With pictures left out, write out exactly every line from the start of the data through the one that contains "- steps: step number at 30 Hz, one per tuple".

** Opening Data excerpt block **

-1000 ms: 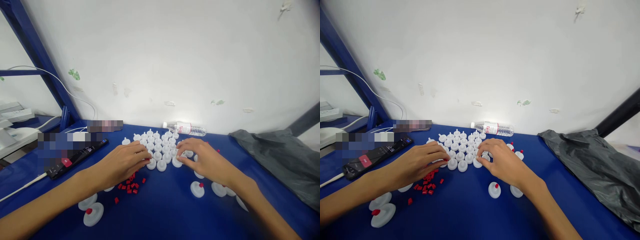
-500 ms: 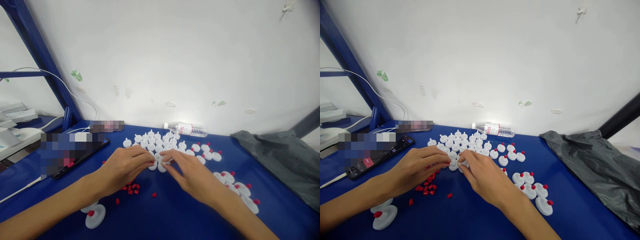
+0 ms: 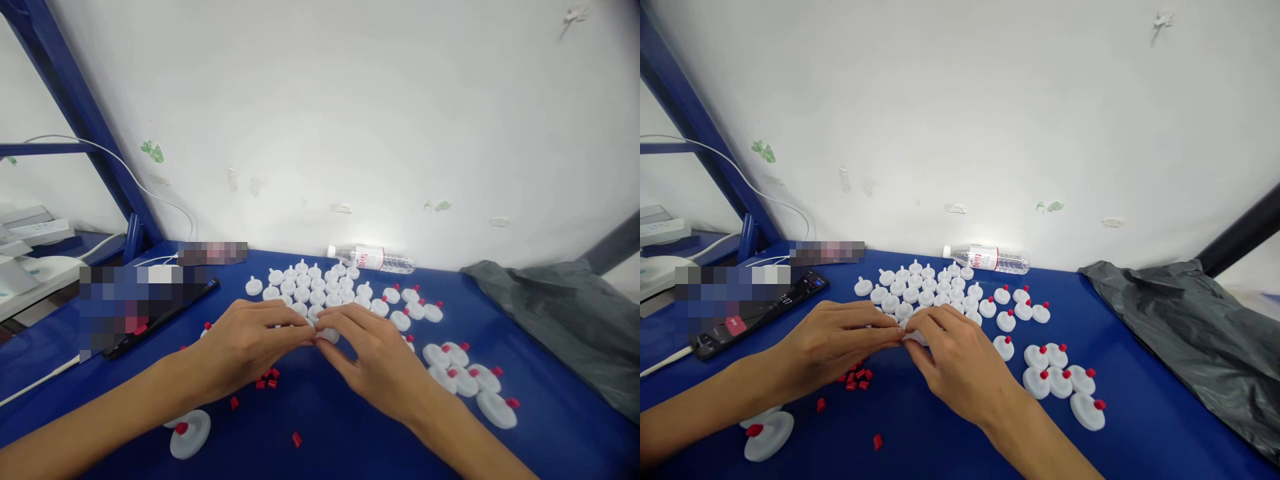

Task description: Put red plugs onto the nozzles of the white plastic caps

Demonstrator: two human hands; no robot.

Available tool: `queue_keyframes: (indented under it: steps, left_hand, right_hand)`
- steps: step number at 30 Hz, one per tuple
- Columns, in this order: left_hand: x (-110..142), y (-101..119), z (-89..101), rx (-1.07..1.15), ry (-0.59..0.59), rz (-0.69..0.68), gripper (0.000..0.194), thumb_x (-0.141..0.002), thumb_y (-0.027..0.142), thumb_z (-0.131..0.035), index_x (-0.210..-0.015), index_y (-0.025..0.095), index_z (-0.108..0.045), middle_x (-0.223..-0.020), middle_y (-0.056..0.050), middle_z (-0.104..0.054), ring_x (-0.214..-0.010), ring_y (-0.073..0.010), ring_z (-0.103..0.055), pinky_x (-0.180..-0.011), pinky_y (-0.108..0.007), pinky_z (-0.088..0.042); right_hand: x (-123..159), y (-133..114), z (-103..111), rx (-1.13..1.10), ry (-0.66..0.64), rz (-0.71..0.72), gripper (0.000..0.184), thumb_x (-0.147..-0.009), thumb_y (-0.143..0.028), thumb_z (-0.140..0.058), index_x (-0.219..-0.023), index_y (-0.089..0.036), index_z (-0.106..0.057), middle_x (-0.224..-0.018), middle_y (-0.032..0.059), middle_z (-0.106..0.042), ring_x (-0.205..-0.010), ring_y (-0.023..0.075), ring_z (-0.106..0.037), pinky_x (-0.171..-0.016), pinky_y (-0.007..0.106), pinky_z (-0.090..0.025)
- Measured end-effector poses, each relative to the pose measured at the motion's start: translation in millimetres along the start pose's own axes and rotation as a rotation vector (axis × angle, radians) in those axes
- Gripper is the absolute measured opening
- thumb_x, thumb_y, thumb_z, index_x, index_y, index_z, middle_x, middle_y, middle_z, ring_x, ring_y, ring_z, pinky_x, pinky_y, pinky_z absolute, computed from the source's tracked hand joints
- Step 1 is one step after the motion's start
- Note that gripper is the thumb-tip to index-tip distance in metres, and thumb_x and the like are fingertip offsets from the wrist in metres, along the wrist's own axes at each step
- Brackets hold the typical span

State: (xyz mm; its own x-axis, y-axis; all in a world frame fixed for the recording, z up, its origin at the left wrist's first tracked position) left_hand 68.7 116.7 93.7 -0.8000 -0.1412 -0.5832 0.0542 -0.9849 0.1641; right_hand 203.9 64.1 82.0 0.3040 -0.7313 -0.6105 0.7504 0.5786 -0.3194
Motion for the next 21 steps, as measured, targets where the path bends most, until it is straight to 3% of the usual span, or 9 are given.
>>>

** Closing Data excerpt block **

▶ **Answer box**
-1000 ms: 
-500 ms: 
+0 ms: 

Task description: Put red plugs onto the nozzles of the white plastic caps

Demonstrator: two human hands; no robot.

Available tool: `queue_keyframes: (indented under it: steps, left_hand, right_hand)`
- steps: step number at 30 Hz, one per tuple

No further answer is required.